EXERCISE BRIEF → Please retype the listing below, matching every line exactly.

INFORMATION SUPPLIED →
----------

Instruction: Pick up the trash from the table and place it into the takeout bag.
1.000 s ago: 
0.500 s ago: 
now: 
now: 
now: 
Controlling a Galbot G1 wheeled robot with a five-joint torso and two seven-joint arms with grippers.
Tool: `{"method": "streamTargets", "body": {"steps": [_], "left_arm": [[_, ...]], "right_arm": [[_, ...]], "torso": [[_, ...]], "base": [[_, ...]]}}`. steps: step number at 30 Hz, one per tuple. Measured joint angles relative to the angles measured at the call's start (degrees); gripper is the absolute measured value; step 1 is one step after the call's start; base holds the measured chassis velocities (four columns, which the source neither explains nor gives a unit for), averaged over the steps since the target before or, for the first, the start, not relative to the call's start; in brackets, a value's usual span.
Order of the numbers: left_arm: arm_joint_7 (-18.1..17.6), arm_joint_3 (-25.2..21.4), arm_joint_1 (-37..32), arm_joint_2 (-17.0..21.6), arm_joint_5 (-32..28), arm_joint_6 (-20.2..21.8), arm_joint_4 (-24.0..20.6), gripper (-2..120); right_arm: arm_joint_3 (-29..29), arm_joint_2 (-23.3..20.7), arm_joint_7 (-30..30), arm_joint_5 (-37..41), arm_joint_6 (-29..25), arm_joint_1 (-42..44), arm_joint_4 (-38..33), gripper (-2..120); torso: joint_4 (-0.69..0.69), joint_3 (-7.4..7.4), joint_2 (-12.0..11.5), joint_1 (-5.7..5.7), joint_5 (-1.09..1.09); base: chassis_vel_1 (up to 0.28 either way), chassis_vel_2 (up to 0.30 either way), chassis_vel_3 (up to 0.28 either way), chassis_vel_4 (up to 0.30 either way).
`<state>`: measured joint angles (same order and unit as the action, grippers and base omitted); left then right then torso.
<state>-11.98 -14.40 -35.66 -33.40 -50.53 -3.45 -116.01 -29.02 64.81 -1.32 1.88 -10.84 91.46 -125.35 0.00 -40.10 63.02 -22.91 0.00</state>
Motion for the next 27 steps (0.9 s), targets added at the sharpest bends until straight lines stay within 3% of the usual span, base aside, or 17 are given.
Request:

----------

COMPLETED EXERCISE →
Instruction: Pick up the trash from the table and place it into the takeout bag.
1.000 s ago: 
0.500 s ago: 
now: 
now: 
now: 
Controlling a Galbot G1 wheeled robot with a five-joint torso and two seven-joint arms with grippers.
Tool: `{"method": "streamTargets", "body": {"steps": [_], "left_arm": [[_, ...]], "right_arm": [[_, ...]], "torso": [[_, ...]], "base": [[_, ...]]}}`. steps: step number at 30 Hz, one per tuple. Measured joint angles relative to the angles measured at the call's start (degrees); gripper is the absolute measured value; step 1 is one step after the call's start; base holds the measured chassis velocities (four columns, which the source neither explains nor gives a unit for), averaged over the steps since the target before or, for the first, the start, not relative to the call's start; in brackets, a value's usual span.
Order of the numbers: left_arm: arm_joint_7 (-18.1..17.6), arm_joint_3 (-25.2..21.4), arm_joint_1 (-37..32), arm_joint_2 (-17.0..21.6), arm_joint_5 (-32..28), arm_joint_6 (-20.2..21.8), arm_joint_4 (-24.0..20.6), gripper (-2..120); right_arm: arm_joint_3 (-29..29), arm_joint_2 (-23.3..20.7), arm_joint_7 (-30..30), arm_joint_5 (-37..41), arm_joint_6 (-29..25), arm_joint_1 (-42..44), arm_joint_4 (-38..33), gripper (-2..120); torso: joint_4 (-0.69..0.69), joint_3 (-7.4..7.4), joint_2 (-12.0..11.5), joint_1 (-5.7..5.7), joint_5 (-1.09..1.09); base: chassis_vel_1 (up to 0.28 either way), chassis_vel_2 (up to 0.30 either way), chassis_vel_3 (up to 0.28 either way), chassis_vel_4 (up to 0.30 either way).
`<state>`: measured joint angles (same order and unit as the action, grippers and base omitted); left then right then torso.
<state>-11.98 -14.40 -35.66 -33.40 -50.53 -3.45 -116.01 -29.02 64.81 -1.32 1.88 -10.84 91.46 -125.35 0.00 -40.10 63.02 -22.91 0.00</state>
Motion for the next 27 steps (0.9 s), targets added at the sharpest bends until straight lines stay within 3% of the usual span, base aside, or 17 are given.
Request:

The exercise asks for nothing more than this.